New Policy Formalizes FERC Use of GHG Emissions

By Stephen Barlas, Contributing Editor, Washington D.C.

A Republican commissioner at the Federal Energy Regulatory Commission (FERC) took the unusual step of advising interstate pipeline and liquid natural gas (LNG) companies to get ready to have pending applications for construction upended by the order FERC issued on March 23 by a vote of 3-2.  

In that order, FERC approved a 2020 application by Northern Natural Gas to abandon an old, leaky pipeline and replace it with 87.3 miles (140.5 km) of various diameter pipelines. 

The FERC order was unexceptional for the most part – including approval of the safer replacement – except that the agency said, for the first time, it had considered the greenhouse gas (GHG) emissions the new construction would emit.  

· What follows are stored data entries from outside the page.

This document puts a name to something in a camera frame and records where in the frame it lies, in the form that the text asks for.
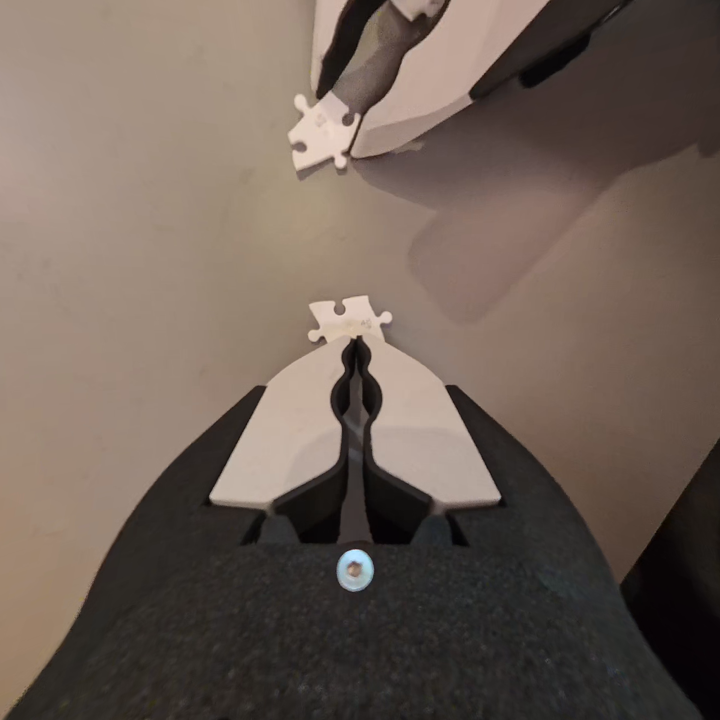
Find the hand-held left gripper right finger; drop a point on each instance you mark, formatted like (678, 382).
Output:
(427, 450)

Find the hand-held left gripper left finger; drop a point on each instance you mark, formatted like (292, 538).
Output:
(281, 450)

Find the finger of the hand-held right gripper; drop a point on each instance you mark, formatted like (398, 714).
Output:
(450, 73)
(326, 34)

FERC explained that a proposed pipeline’s reasonably foreseeable GHG emissions are relevant to the commission’s determination as to whether a project meets the Natural Gas Act’s “public convenience and necessity” requirement.  

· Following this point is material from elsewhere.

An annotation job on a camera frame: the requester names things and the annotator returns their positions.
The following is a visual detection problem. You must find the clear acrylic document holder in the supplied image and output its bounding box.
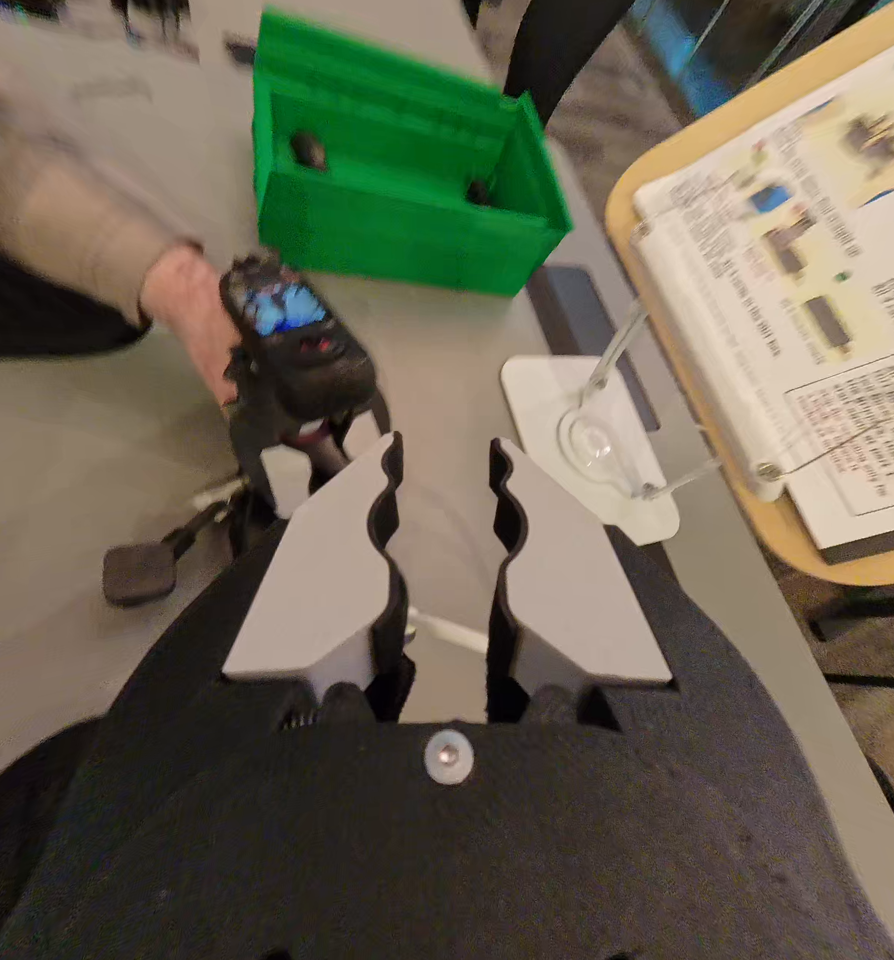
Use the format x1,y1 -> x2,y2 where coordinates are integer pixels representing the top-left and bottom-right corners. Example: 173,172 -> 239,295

In the past, when considering new pipeline applications, the commission had concluded that it was unable to assess the significance of a project’s GHG emissions or those emissions’ contribution to climate change.  

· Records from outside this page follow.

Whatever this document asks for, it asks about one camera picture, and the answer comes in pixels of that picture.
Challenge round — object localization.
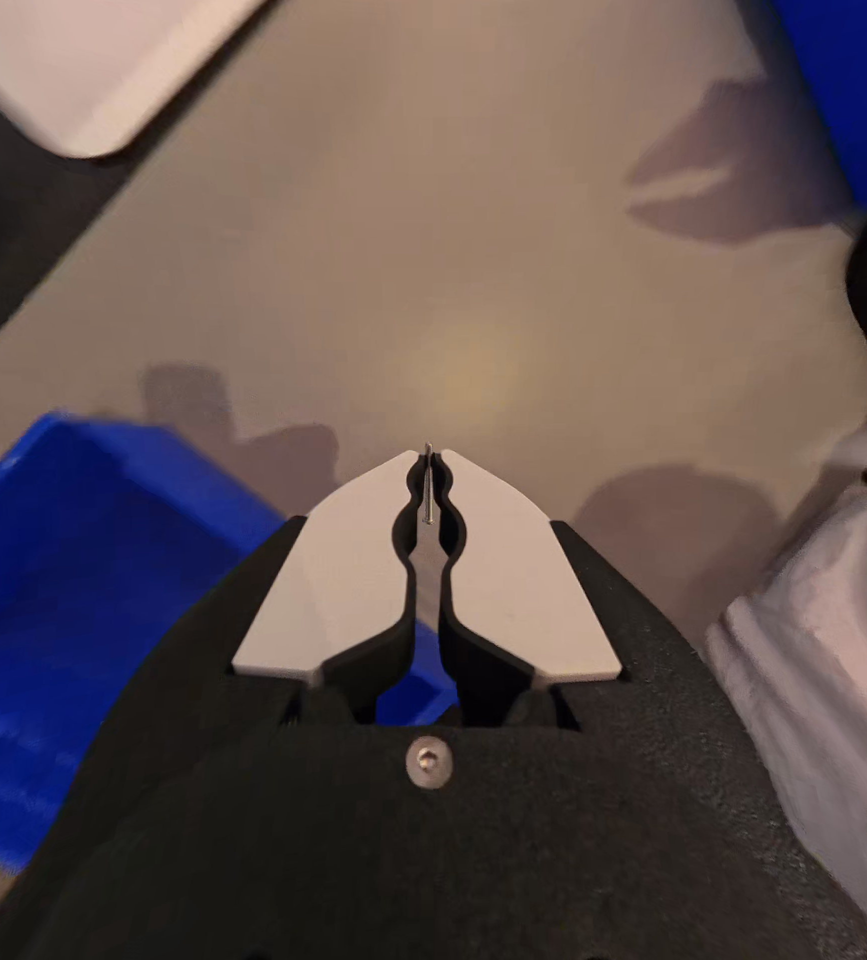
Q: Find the blue plastic bin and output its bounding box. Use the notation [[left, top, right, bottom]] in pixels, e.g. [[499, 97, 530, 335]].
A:
[[0, 411, 459, 875], [771, 0, 867, 215]]

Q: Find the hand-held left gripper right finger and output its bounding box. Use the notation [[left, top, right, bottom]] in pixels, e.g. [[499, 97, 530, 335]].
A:
[[430, 447, 624, 727]]

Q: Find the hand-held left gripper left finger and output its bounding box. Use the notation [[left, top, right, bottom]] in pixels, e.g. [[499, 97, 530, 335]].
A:
[[231, 448, 435, 727]]

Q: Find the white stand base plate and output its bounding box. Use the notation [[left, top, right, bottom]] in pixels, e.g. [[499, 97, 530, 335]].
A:
[[0, 0, 255, 160]]

The order then went on to say, “Upon reconsideration, we no longer believe that to be the case. Accordingly, in the following paragraphs, we assess the significance of the project’s GHG emissions and their contribution to climate change. Based on the record in this proceeding, we conclude that those impacts are not significant.” 

Jamie Auslander, co-chair of Beveridge & Diamond’s Natural Resources and Project Development Practice Group, said, “FERC’s order represents a sea change regarding its approach to GHG emissions and its obligations under NEPA.” NEPA is the National Environmental Policy Act. 

Even though FERC greenlighted the Northern project, a decision that Commissioner Robert Danly agreed with, he dissented with the decision’s change in FERC policy regarding GHG emissions considerations.  

Danly’s dissent sputtered with indignation, saying the order “represents regulatory malfeasance at its most arbitrary and capricious.”  

His objections centered on his view that FERC had not established a “methodology” for weighing GHG emissions and secondly that it already had issued a request – a notice of intent – asking for public comment on the GHG issue and others. Those comments weren’t due until April 25 [after PGJ deadline].    

“This order is likely to have profound consequences,” he wrote, listing 50 projects that could be affected. “I reiterate the advice I have given to everyone who would listen since the Commission’s issuance in Algonquin last month: every single natural gas pipeline company, LNG company, and shipper should intervene in every single certificate item.”  

Enbridge Gas Pipelines has projects in that group, either via pipelines it owns outright, such as Algonquin Gas Transmission, or others it owns partially via a joint venture such as Sabal Trail Transmission, LLC.   

  1. Martin Teague, vice president, U.S. Gas Law at Enbridge, wrote to FERC on March 17, just before the order was formally published, saying: “Enbridge Gas Pipelines is concerned about the possibility of industry-wide policy changes occurring in individual certificate dockets at the Commission. Such policy changes have the potential to apply generally to all natural gas industry participants and affect the natural gas industry as a whole and each of the Enbridge Gas Pipelines individually in a manner not contemplated in discrete proceedings.”

In assessing the Northern project, FERC totaled up the GHG emissions likely to be created by construction of the project and compared them to national and state emissions in the states (South Dakota and Nebraska) the project will pass through. 

On that basis, FERC found the GHG emissions to be insignificant. What the commission did not do was add in the GHG emissions likely to be created “upstream” and “downstream,” in the first case from the processing of the gas and in the second from the transportation and distribution of the gas. Those upstream and downstream emissions may make a difference in future cases.  

“Future FERC projects may trigger a more robust analysis … such as where new service is provided or if they take place in states with GHG reduction goals/renewable portfolio standards,” Auslander said. 

Northern was simply replacing existing pipeline on an existing route. 

The commission explained in its order: “NEPA does not require that the studies, metrics and models – scientific and otherwise – on which an agency relies be universally accepted or otherwise uncontested. Instead, NEPA permits agencies to rely on the best available evidence, quantitative and qualitative, even where that evidence has certain limitations.” 

Danly differed, arguing, “Not only does the majority decline to institute an analytical framework, it does not even establish a threshold above which it will consider emissions to be ‘significant’ under the standard it adopts. It is no standard at all, merely a black box comparison of numbers the commission can apparently apply however it sees fit on a case-by-case basis.” 

In this case, Northern Natural Gas Company luckily passes, he added. Other applicants, including in numerous cases currently pending before the commission, must now guess whether their own significant investments in critical infrastructure will also pass the commission’s ad hoc review.